- Born: Minneapolis, Minnesota, US

Academic background
- Education: BS, University of Minnesota MA, PhD, University of Michigan

Academic work
- Discipline: Sociologist
- Institutions: University of New Mexico Virginia Commonwealth University University of Cincinnati

= Jennifer Malat =

American sociologist

Jennifer Malat is an American sociologist. She is dean of the College of Arts & Sciences at the University of New Mexico.

==Early life and education==
Malat was raised in Rochester, Minnesota and attended the University of Minnesota for her Bachelor of Science degree in sociology. She then traveled to Michigan to earn her Master's degree and PhD in sociology from the University of Michigan.

==Career==
Upon receiving her PhD, Malat joined the faculty of the Department of Sociology at the University of Cincinnati as an assistant professor in 2000. She was promoted to associate professor in 2006 and full professor in 2014. Malat's research examines how racial inequity affects health.

In 2011, she was appointed director of the University of Cincinnati's Kunz Center for Social Research. Later, Malat co-founded The Cincinnati Project with Earl Wright II in 2013 and served as its founding director until 2020. The project was a research initiative aimed at promoting equity throughout the city. In 2016, Malat served as the first associate dean—later, the title was changed to divisional dean—for the social sciences in the College of Arts and Sciences at the University of Cincinnati.

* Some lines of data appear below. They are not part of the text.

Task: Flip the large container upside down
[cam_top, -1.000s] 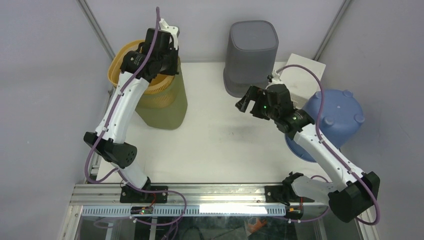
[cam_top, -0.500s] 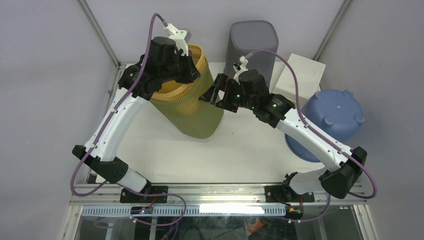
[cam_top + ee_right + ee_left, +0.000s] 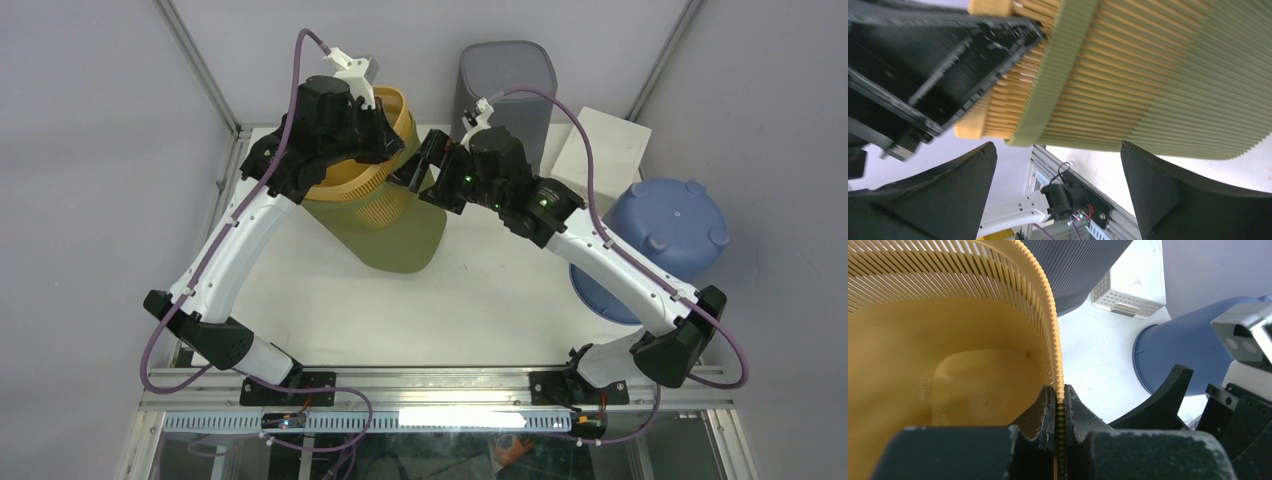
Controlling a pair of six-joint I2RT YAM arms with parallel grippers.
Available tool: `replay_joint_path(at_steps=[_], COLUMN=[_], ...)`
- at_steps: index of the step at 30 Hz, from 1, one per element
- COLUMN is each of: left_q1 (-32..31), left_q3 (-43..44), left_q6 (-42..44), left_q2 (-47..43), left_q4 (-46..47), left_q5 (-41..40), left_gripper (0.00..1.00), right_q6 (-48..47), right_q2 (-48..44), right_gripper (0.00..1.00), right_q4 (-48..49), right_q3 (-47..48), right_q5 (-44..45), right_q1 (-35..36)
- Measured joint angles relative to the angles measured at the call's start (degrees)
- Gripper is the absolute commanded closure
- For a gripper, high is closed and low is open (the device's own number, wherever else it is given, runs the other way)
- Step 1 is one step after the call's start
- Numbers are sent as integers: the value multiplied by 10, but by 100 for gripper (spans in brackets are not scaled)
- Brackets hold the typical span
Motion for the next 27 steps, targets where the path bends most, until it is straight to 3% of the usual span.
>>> replay_joint_path(at_steps=[11, 19, 27], left_q1=[0, 0, -5], left_q3=[-2, 1, 133], left_q6=[-6, -3, 26], left_q2=[0, 0, 59], left_q4=[3, -2, -115], left_q5=[9, 17, 13], left_gripper=[100, 100, 100], right_q6=[21, 47, 88], right_q2=[36, 28, 12], right_gripper=[2, 5, 6], right_q4=[3, 34, 105], right_q3=[33, -10, -67], right_q5=[36, 60, 59], right_q1=[0, 0, 3])
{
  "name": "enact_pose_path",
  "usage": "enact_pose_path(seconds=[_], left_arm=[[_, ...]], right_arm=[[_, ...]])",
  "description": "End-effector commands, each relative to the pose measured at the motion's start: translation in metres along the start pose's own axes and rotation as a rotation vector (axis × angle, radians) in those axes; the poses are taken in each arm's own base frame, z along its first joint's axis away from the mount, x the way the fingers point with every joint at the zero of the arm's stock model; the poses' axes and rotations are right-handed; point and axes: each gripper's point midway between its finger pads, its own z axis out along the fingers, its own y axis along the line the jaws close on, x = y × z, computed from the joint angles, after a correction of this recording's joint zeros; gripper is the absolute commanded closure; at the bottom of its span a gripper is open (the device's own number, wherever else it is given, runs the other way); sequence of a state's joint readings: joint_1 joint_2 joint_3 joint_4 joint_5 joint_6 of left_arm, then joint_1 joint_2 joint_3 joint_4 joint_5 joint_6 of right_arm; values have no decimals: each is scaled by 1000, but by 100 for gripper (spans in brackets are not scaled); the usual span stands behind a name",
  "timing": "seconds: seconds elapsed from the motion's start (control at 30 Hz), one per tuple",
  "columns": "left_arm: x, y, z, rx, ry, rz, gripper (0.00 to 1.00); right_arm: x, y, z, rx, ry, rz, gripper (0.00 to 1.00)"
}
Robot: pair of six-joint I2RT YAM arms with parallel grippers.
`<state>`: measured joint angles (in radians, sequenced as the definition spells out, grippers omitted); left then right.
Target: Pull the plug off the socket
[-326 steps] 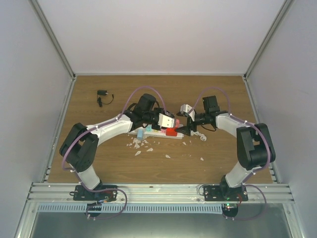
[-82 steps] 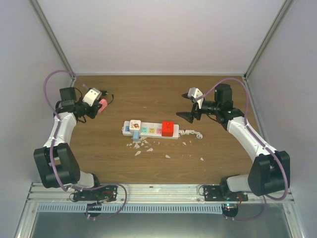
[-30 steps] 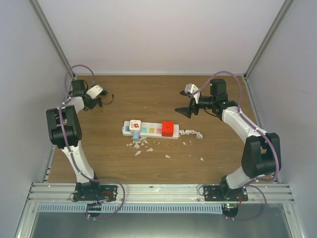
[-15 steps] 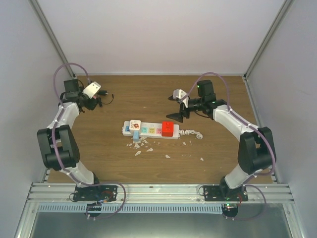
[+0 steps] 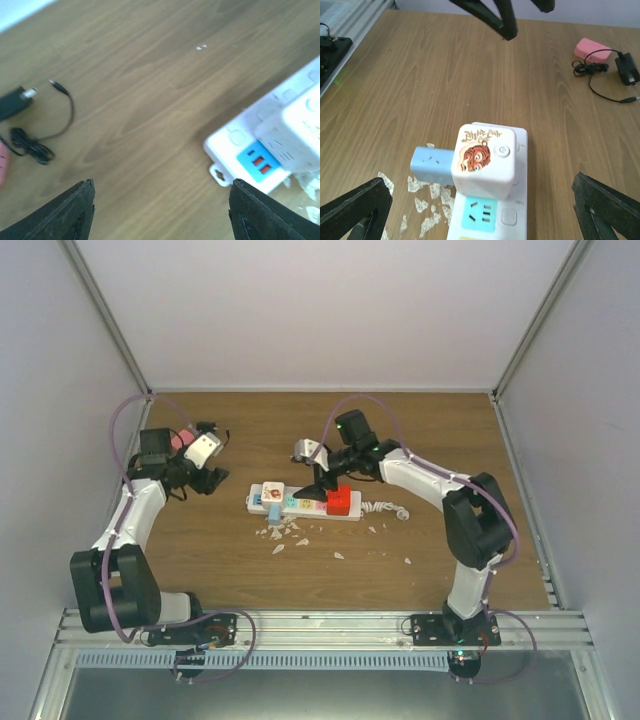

In 2020, Malat left her position at the University of Cincinnati for Virginia Commonwealth University. She first served as dean of the College of Humanities and Sciences. Then in 2022, she joined the Office of Development and Alumni Relations to support senior leaders' efforts to ensure an inclusive approach to philanthropy at Virginia Commonwealth University.

In 2023, Malat was appointed dean of the College of Arts & Sciences at the University of New Mexico, and she began her term on August 21, 2023.